THE RECORDS —
****************

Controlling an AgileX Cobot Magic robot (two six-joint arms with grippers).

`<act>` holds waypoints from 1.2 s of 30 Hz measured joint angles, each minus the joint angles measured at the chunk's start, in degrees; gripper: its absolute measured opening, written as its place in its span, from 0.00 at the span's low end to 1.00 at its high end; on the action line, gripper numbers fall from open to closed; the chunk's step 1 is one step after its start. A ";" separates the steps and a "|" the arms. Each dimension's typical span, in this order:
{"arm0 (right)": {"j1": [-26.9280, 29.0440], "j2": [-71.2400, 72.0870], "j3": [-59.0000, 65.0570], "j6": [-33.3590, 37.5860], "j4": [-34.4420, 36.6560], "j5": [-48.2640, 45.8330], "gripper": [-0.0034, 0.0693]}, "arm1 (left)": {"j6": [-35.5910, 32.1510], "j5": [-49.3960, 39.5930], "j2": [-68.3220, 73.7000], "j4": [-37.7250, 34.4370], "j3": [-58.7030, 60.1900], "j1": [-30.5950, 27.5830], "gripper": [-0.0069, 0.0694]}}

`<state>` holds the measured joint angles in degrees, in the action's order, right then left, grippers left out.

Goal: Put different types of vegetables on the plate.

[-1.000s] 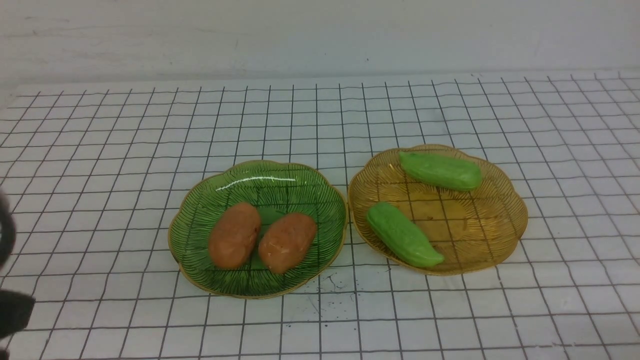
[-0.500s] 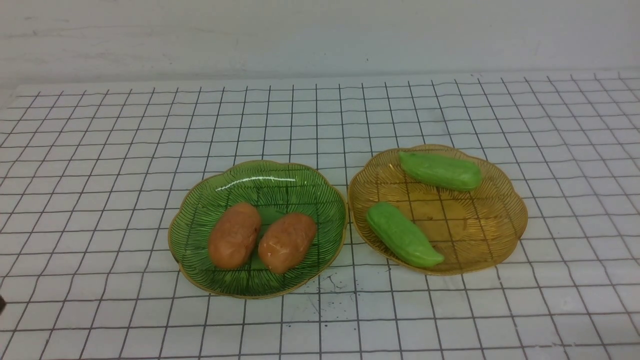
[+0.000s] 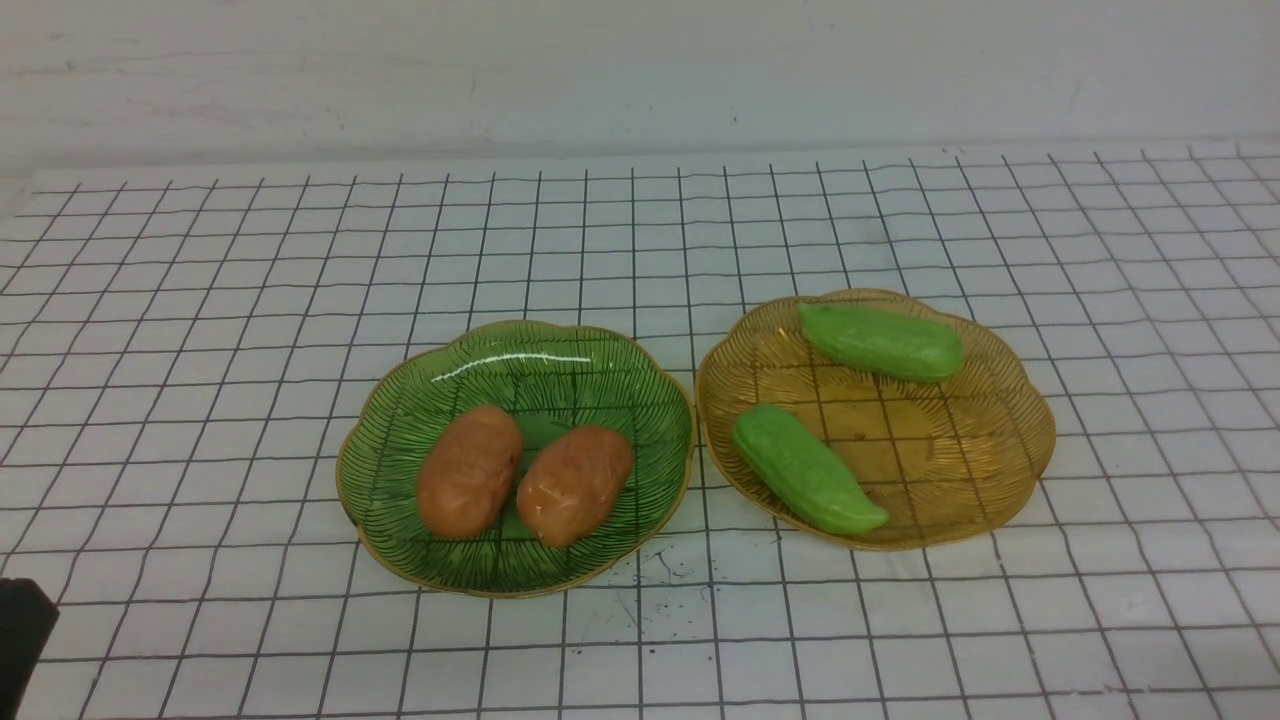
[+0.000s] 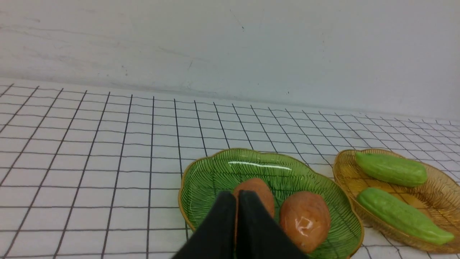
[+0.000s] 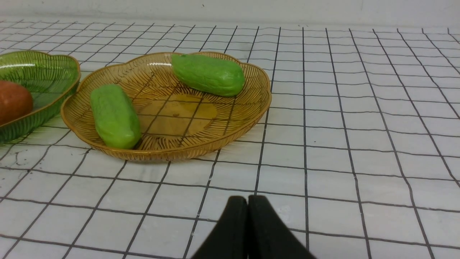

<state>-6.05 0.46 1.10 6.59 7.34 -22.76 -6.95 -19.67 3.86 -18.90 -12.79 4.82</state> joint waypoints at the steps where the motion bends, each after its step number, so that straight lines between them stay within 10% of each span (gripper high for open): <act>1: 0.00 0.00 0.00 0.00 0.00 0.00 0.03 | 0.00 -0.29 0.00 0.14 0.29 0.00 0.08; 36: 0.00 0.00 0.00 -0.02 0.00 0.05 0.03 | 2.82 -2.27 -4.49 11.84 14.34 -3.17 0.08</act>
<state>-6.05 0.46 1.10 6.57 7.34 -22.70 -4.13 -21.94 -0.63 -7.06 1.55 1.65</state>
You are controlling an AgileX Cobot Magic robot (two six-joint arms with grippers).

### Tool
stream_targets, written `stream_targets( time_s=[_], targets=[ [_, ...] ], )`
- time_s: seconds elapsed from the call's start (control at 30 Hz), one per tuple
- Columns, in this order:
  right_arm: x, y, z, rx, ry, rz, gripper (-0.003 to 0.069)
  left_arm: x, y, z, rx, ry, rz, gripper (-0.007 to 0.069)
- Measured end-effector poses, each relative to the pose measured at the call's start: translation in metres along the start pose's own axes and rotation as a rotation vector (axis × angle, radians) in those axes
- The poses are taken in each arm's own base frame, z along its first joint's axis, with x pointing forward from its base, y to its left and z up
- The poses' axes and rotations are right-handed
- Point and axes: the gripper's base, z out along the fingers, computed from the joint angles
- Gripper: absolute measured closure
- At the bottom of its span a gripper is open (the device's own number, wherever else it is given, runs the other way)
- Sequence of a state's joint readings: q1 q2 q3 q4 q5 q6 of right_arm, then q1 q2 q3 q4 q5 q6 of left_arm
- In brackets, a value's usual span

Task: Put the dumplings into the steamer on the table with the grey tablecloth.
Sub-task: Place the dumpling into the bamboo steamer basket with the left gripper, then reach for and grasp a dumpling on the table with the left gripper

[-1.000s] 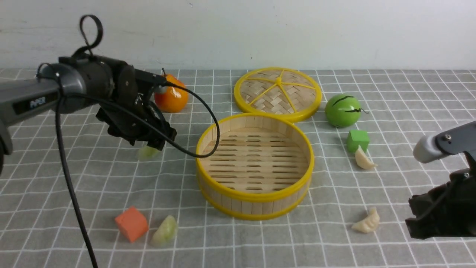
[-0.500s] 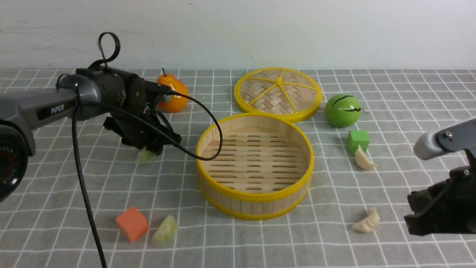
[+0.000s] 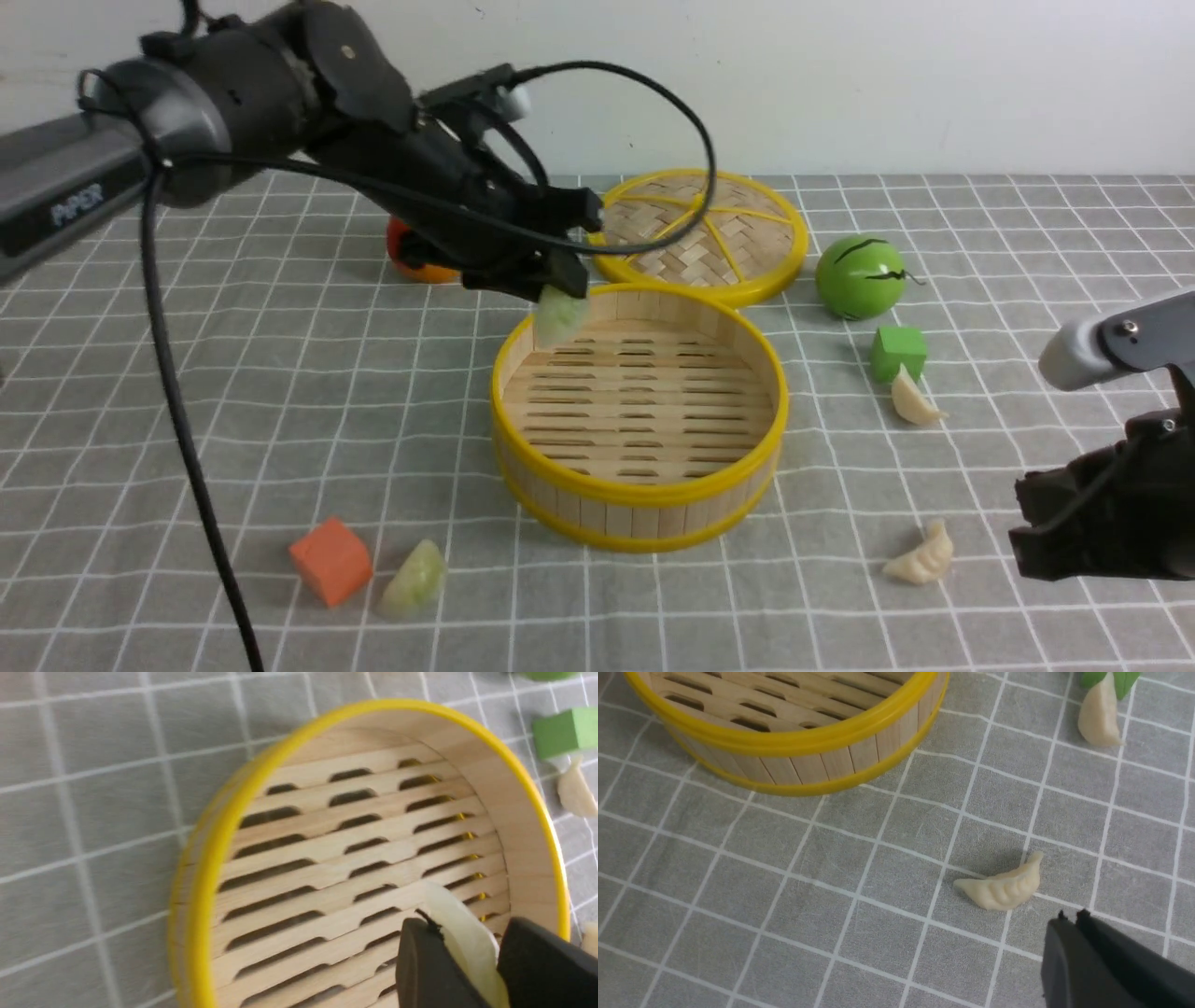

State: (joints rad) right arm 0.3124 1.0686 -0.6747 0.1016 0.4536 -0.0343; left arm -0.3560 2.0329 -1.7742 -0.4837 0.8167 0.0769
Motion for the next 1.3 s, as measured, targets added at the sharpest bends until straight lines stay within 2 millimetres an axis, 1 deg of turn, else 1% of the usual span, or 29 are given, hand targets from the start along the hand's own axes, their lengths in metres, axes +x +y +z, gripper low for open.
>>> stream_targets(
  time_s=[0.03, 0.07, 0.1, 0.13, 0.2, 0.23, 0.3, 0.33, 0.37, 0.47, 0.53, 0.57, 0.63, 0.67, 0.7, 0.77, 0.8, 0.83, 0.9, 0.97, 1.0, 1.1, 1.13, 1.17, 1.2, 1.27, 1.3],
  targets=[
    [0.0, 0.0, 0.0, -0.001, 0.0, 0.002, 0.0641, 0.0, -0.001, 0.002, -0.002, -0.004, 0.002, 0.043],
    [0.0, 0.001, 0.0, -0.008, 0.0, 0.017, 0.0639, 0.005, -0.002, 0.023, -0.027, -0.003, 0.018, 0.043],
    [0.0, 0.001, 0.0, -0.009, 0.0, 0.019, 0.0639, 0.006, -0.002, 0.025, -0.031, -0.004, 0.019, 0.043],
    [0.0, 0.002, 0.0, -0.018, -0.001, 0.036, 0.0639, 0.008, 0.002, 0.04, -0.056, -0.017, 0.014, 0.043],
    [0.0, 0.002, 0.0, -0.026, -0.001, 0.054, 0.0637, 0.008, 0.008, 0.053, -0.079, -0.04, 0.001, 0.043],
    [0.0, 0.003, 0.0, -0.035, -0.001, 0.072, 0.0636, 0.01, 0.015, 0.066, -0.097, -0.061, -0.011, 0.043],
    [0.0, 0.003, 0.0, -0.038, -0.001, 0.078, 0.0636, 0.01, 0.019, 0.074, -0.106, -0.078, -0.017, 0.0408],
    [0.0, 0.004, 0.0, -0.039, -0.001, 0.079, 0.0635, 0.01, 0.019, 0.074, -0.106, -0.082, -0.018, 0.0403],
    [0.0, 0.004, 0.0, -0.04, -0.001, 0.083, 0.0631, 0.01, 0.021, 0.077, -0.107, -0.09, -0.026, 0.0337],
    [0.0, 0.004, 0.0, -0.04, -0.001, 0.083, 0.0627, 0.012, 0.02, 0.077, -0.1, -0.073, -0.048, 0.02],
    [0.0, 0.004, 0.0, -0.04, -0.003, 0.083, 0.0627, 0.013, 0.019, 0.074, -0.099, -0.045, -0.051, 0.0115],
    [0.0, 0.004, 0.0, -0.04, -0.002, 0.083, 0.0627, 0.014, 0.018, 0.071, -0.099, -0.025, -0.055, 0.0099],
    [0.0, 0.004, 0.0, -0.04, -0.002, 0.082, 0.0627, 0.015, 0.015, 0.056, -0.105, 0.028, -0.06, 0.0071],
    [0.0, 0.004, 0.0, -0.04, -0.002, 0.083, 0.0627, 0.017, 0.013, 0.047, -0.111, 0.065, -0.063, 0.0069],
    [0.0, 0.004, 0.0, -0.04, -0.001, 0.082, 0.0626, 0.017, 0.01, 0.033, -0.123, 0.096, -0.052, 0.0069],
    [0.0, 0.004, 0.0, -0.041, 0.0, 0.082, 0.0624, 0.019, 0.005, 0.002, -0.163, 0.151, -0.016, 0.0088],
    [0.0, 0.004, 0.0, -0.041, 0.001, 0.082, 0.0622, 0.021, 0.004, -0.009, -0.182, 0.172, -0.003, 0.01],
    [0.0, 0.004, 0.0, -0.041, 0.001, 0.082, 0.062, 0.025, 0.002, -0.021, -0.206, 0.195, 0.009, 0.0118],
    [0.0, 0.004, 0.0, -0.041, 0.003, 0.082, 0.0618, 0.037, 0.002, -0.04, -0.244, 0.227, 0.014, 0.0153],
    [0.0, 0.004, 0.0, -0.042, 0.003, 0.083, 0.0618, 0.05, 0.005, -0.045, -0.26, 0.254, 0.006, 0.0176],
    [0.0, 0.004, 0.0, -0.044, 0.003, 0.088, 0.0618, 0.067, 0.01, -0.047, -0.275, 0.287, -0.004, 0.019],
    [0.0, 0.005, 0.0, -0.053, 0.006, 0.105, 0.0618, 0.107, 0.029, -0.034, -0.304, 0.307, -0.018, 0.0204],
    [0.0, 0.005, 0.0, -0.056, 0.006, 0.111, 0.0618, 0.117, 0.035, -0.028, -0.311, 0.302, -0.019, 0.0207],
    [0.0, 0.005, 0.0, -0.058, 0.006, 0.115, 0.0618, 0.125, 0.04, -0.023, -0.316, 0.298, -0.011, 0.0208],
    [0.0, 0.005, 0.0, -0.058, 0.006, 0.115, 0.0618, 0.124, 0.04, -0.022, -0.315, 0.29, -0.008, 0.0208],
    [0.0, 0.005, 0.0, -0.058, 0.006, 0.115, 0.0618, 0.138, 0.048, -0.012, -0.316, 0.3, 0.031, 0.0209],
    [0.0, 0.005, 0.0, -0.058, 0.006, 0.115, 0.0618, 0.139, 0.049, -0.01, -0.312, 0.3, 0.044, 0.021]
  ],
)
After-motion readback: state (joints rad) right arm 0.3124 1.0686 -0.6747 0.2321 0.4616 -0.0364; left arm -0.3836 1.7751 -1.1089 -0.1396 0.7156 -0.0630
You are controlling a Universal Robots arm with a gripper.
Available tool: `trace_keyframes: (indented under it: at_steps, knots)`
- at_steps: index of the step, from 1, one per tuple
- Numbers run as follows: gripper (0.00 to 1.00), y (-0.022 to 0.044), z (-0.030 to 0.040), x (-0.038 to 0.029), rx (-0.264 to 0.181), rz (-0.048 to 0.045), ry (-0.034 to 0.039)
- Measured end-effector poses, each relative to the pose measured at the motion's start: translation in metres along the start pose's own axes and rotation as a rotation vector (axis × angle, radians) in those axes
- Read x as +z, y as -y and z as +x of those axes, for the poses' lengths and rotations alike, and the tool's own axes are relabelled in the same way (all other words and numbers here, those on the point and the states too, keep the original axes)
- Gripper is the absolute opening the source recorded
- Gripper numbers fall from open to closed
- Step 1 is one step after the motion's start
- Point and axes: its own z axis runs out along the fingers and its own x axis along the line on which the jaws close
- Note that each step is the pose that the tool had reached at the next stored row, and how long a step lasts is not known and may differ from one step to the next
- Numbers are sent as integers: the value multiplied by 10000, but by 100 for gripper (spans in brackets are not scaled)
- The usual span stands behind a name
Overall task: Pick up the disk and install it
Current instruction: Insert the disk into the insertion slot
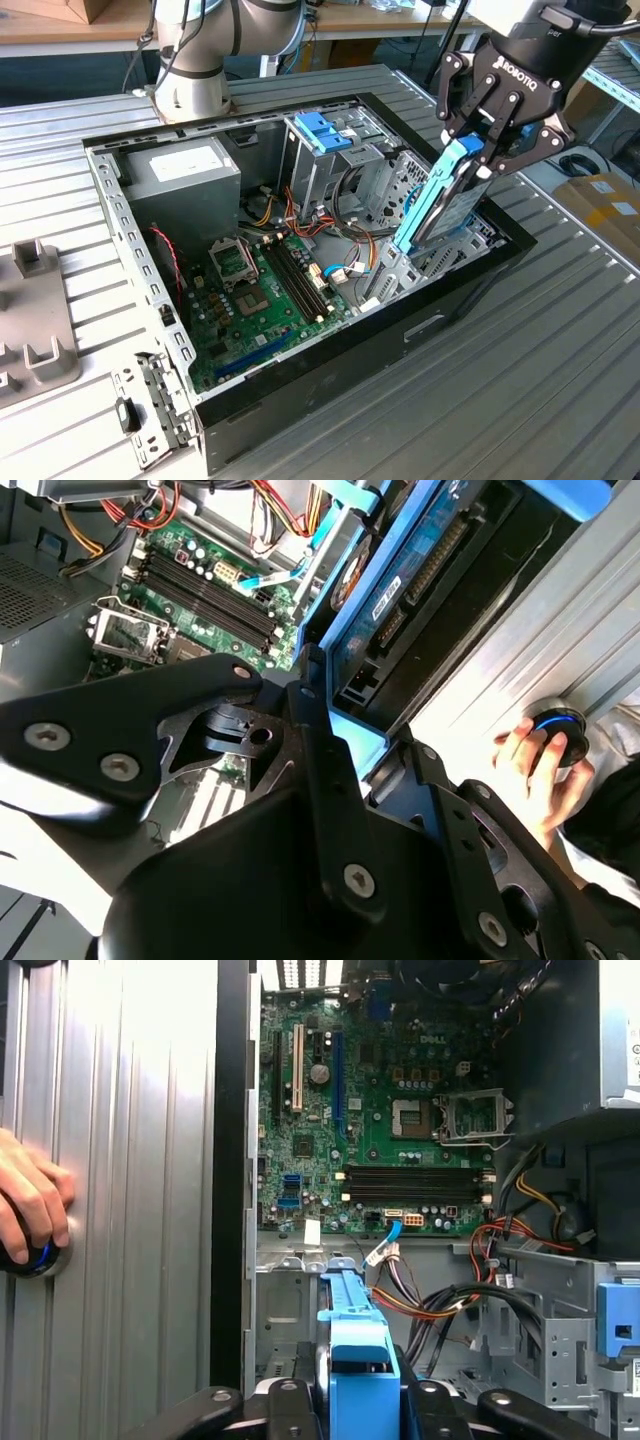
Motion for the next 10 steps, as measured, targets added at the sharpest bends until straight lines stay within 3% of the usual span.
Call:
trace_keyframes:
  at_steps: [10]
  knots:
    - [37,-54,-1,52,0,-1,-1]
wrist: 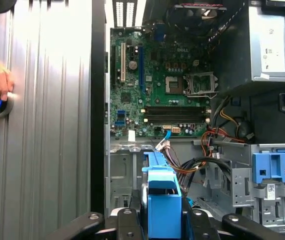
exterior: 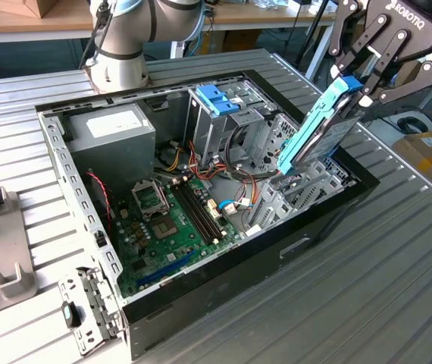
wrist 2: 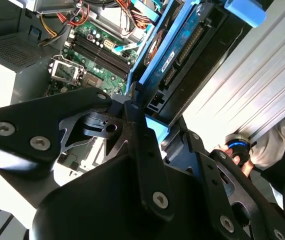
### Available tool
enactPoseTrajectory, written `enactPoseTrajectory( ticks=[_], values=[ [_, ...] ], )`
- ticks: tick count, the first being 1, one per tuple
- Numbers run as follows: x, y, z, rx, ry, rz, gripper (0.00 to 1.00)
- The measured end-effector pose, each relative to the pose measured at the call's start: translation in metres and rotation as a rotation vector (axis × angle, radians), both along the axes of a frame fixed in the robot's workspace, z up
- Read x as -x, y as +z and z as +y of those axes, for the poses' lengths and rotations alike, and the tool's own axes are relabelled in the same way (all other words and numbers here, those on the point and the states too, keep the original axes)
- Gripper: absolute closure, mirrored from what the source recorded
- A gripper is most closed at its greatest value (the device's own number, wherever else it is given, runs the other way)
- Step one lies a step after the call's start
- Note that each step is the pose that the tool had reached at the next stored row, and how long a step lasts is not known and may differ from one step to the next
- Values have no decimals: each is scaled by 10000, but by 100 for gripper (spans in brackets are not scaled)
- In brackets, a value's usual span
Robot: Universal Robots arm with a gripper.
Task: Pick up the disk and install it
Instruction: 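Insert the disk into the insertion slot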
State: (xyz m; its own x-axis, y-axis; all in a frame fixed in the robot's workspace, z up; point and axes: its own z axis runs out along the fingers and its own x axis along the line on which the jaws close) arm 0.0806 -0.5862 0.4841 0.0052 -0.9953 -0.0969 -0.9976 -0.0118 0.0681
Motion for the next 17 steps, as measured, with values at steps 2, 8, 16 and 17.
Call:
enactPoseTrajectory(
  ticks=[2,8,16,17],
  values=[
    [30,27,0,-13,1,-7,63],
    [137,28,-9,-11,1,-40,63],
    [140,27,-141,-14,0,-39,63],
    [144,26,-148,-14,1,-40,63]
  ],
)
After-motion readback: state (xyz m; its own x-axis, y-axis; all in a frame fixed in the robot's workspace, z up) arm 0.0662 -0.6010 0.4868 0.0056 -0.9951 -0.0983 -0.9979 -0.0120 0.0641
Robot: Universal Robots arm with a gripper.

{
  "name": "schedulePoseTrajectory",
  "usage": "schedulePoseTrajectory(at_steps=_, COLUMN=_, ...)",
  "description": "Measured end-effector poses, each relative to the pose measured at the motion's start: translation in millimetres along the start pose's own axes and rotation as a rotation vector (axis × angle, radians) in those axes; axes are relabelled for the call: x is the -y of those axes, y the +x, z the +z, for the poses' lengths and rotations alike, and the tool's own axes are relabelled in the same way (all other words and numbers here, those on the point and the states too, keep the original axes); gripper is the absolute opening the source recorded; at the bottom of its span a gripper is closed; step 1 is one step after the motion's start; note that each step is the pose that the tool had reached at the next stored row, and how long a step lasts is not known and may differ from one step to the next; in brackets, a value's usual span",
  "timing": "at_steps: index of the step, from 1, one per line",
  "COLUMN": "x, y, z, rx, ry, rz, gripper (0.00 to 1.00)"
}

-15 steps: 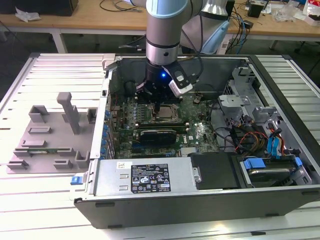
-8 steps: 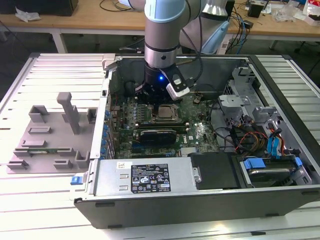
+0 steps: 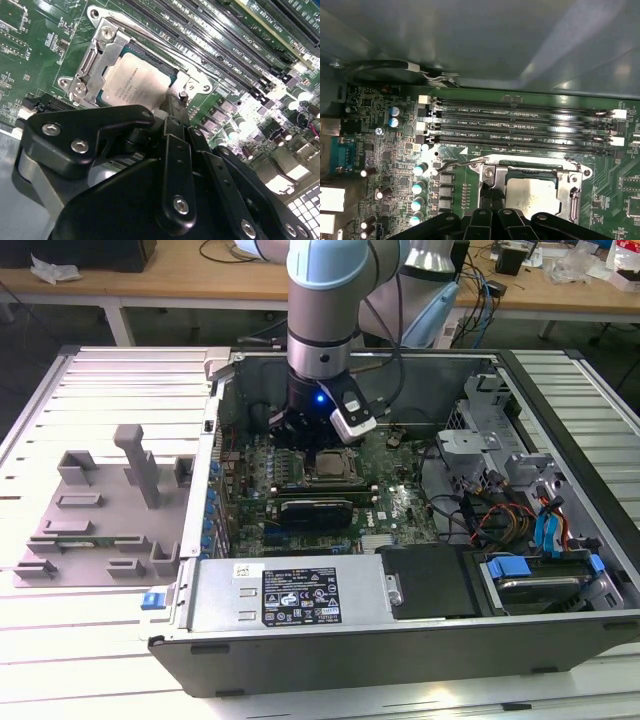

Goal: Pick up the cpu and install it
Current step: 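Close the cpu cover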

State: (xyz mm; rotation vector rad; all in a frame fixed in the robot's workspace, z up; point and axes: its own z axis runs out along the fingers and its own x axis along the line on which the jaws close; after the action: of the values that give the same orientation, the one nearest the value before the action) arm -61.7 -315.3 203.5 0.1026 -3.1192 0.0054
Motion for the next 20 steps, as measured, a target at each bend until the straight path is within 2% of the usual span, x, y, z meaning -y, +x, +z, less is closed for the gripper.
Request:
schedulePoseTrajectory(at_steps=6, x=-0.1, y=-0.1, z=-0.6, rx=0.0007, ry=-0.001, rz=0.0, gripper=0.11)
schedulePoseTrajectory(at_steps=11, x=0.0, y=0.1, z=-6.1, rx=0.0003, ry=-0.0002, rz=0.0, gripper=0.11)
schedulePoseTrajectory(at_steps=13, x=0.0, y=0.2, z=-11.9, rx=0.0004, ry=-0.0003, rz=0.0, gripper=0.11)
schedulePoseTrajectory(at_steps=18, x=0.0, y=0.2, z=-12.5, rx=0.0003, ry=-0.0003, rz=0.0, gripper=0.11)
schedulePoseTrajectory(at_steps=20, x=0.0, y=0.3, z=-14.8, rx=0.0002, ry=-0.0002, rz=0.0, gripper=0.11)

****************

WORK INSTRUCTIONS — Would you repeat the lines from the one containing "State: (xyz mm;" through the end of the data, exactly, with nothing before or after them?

ANSWER AREA —
State: (xyz mm; rotation vector rad; all in a frame fixed in the robot's workspace, z up; point and axes: its own z axis runs out along the fingers and its own x axis along the line on which the jaws close; after the action: of the values that give the same orientation, the one nearest the value before the action) arm -61.7 -315.3 203.5 0.1026 -3.1192 0.0054
Motion for the next 20 steps, as measured, a target at each bend until the straight path is within 2% of the usual span, x, y, z meaning -y, +x, +z, less is closed for the gripper.
Request:
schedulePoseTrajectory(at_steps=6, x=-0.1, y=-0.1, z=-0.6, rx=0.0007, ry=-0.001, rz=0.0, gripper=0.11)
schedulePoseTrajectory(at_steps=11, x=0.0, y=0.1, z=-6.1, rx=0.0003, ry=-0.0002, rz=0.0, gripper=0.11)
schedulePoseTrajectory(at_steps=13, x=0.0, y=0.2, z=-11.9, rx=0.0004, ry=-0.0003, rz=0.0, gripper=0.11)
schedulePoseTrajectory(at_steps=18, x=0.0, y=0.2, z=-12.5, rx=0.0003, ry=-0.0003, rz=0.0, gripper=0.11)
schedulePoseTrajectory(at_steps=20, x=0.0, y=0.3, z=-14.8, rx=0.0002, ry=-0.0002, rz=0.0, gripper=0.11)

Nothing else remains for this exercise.